**Your assignment**
Please report, as a bare number, how many lines below include the string "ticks".

**Dataset excerpt**
·····

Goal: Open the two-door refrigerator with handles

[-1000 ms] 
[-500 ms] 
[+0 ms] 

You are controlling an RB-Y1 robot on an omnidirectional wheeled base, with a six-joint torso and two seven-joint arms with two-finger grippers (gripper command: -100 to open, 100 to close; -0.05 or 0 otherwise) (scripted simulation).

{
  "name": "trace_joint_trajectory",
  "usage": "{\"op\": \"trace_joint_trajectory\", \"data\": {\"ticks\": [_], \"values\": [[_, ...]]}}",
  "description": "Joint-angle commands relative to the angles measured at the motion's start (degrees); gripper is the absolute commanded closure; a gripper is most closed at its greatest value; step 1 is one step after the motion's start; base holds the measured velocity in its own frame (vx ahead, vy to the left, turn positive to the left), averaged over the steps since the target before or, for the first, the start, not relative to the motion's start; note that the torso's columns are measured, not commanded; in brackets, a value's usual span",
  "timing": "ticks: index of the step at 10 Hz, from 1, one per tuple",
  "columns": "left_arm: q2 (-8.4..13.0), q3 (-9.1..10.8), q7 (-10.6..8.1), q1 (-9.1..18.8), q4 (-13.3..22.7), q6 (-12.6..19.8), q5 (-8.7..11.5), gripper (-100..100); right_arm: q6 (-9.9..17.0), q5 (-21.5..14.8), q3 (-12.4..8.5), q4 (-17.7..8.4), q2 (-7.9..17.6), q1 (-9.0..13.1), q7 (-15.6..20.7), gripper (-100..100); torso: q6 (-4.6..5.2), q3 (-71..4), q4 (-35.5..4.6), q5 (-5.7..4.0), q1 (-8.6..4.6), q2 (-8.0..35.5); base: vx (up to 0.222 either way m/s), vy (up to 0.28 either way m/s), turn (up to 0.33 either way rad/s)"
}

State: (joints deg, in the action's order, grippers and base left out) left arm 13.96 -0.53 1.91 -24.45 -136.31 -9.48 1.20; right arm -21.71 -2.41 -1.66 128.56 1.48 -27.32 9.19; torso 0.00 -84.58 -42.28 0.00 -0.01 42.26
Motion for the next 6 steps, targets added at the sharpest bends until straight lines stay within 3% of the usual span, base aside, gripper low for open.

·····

**Your response**
2